- **WORK TASK**
For the listing below, show each line that includes the string "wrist".

━━ EXTRACTED RECORDS

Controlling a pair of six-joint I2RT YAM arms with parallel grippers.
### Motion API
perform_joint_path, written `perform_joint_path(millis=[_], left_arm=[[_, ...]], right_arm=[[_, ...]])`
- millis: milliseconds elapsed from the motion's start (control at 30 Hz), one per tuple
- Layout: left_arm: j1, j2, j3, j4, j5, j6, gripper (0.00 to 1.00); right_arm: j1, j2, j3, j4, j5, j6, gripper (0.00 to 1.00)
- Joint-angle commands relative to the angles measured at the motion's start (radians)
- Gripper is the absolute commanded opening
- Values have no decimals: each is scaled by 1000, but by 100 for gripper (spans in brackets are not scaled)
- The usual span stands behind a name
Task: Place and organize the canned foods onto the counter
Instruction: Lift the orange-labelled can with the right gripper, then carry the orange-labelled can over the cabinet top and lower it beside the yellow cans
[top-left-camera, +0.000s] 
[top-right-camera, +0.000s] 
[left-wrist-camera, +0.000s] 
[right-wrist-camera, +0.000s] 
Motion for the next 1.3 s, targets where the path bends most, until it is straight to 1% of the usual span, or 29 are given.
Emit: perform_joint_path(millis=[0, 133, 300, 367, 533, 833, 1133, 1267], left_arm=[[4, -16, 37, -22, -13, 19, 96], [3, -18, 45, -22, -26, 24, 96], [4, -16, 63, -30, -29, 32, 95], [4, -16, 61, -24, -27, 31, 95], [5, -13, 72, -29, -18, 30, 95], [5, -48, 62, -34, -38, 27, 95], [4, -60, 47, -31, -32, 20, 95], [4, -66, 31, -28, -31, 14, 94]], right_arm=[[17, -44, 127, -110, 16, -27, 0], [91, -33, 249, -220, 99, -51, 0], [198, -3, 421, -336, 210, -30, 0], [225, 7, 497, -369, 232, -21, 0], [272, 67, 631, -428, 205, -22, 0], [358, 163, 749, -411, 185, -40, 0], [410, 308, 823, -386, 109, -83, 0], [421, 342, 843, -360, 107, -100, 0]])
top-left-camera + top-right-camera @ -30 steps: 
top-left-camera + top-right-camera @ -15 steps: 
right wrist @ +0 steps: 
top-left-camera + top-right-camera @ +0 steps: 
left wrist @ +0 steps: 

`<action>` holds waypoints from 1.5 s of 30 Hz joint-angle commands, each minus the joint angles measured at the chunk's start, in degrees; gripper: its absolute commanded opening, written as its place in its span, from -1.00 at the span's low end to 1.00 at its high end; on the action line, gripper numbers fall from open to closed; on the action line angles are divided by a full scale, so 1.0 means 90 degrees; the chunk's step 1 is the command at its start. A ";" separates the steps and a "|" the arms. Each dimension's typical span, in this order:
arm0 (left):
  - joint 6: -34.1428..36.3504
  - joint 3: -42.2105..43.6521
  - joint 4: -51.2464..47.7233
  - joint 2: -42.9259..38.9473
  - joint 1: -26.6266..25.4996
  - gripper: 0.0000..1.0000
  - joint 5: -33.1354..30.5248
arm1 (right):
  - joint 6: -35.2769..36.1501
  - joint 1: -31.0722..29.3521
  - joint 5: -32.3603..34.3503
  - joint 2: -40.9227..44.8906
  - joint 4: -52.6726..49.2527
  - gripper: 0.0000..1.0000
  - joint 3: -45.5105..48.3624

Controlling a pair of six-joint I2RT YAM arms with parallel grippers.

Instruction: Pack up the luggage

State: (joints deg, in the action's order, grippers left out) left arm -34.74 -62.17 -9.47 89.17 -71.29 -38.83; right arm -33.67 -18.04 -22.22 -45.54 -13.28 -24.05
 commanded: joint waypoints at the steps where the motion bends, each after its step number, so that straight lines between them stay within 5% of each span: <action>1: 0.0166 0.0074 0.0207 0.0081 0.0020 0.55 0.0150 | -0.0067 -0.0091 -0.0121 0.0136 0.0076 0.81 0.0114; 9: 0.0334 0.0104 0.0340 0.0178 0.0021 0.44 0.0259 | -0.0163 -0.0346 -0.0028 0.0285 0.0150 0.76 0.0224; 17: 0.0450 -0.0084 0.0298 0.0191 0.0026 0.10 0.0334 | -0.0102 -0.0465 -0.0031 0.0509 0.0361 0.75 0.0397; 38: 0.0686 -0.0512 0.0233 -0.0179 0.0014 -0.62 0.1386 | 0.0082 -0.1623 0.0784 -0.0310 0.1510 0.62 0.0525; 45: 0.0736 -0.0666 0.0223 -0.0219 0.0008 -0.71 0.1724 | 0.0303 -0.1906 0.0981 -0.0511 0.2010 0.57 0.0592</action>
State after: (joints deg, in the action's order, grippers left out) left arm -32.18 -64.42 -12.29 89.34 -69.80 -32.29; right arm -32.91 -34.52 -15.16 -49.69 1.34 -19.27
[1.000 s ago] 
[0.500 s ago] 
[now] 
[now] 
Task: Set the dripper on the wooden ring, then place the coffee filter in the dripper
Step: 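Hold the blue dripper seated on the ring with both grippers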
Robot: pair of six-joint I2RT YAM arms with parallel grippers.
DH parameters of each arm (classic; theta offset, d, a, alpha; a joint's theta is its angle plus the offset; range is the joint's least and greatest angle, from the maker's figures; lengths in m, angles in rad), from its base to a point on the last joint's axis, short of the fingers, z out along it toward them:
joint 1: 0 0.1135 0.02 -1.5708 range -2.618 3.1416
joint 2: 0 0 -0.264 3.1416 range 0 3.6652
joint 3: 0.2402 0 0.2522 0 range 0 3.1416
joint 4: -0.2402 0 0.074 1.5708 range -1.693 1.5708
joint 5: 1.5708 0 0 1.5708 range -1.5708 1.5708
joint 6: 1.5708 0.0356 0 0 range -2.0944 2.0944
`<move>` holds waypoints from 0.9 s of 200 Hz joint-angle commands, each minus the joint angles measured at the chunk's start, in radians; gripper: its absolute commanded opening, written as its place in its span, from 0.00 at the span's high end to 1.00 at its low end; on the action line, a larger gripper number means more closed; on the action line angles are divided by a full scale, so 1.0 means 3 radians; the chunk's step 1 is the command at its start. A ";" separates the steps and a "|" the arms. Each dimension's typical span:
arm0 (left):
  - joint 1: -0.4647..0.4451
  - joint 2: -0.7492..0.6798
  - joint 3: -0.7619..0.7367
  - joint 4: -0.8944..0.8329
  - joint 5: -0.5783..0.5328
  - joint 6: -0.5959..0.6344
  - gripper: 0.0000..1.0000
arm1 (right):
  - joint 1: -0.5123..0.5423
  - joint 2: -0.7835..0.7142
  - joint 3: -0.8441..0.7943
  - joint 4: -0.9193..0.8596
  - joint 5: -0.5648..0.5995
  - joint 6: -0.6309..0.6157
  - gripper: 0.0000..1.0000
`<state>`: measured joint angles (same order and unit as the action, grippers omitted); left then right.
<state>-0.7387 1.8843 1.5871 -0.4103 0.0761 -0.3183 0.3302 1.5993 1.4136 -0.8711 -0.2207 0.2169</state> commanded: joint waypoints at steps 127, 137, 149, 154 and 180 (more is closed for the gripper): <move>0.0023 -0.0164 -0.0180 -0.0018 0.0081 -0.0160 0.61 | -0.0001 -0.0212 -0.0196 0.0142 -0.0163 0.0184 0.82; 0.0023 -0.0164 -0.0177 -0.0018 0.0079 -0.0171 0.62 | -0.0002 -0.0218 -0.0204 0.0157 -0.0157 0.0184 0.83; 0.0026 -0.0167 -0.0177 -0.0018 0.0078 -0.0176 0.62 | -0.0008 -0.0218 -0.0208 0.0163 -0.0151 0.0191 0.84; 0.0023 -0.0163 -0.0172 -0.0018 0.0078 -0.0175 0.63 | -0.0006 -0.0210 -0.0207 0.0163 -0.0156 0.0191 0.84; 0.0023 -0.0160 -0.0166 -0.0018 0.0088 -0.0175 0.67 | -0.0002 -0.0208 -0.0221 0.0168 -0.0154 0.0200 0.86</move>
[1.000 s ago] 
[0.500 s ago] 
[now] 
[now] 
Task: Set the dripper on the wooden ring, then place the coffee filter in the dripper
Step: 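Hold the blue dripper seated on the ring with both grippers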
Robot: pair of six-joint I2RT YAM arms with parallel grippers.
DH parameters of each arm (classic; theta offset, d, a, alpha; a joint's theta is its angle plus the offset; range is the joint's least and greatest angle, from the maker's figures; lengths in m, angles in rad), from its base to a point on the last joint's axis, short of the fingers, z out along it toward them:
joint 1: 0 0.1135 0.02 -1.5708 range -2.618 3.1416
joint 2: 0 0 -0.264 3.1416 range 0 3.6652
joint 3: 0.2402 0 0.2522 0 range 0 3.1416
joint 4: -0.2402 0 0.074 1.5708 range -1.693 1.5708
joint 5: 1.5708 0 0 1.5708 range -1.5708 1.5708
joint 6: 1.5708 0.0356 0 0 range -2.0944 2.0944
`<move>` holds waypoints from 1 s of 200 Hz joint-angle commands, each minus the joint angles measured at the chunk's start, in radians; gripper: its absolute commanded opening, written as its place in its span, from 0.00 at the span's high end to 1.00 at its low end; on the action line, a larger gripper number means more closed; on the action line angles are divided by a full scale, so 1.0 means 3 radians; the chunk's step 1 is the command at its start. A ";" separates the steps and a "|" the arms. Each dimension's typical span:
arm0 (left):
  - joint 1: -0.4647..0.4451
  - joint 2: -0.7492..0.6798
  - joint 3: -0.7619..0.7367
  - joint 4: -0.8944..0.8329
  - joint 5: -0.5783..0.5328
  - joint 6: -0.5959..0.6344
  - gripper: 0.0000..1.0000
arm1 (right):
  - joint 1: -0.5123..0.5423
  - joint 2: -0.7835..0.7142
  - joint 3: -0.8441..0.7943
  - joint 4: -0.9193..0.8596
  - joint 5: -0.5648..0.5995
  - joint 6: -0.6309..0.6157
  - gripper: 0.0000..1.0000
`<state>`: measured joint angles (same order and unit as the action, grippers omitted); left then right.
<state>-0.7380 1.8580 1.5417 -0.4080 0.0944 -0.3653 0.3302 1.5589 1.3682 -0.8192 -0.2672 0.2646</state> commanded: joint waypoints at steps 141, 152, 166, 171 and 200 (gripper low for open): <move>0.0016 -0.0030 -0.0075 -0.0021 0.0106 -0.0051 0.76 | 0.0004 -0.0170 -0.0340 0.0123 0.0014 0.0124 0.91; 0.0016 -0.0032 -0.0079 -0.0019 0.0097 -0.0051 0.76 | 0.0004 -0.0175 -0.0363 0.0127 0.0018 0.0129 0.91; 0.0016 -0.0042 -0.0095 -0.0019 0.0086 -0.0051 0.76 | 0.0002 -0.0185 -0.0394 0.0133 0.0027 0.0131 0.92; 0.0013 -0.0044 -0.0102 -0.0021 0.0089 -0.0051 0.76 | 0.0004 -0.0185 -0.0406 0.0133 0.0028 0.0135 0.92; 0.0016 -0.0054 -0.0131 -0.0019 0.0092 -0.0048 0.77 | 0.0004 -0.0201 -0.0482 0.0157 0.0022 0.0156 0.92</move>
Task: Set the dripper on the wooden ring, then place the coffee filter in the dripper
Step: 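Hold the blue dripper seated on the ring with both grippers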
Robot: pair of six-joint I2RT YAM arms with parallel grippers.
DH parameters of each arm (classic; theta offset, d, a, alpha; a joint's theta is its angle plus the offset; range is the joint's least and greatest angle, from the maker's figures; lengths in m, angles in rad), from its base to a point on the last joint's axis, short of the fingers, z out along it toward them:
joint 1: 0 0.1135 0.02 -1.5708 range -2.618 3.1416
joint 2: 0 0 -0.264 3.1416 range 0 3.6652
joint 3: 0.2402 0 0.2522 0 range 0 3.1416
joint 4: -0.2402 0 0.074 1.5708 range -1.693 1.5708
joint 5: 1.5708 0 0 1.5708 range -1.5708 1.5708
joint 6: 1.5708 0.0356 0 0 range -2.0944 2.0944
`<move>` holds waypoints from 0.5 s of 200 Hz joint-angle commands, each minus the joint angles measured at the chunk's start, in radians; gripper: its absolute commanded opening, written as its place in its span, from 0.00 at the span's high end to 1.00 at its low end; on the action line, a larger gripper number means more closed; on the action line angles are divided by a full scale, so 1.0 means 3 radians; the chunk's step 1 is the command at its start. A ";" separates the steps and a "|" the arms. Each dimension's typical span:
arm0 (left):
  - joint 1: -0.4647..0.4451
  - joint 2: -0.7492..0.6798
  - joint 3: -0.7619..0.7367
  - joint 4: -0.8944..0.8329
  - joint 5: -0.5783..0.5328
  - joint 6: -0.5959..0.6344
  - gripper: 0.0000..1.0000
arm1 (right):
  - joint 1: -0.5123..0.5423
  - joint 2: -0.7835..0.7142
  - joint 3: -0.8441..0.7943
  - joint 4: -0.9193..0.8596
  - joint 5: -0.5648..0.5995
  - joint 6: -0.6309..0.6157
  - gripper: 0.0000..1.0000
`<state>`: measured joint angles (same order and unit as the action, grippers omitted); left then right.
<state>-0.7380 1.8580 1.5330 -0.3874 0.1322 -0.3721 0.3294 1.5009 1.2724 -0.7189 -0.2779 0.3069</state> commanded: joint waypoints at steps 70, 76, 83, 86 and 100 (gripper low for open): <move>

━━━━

- **EXPECTED ANSWER**
[left-wrist-camera, +0.000s] 
[right-wrist-camera, +0.000s] 
right wrist @ +0 steps: 
left wrist @ +0 steps: 

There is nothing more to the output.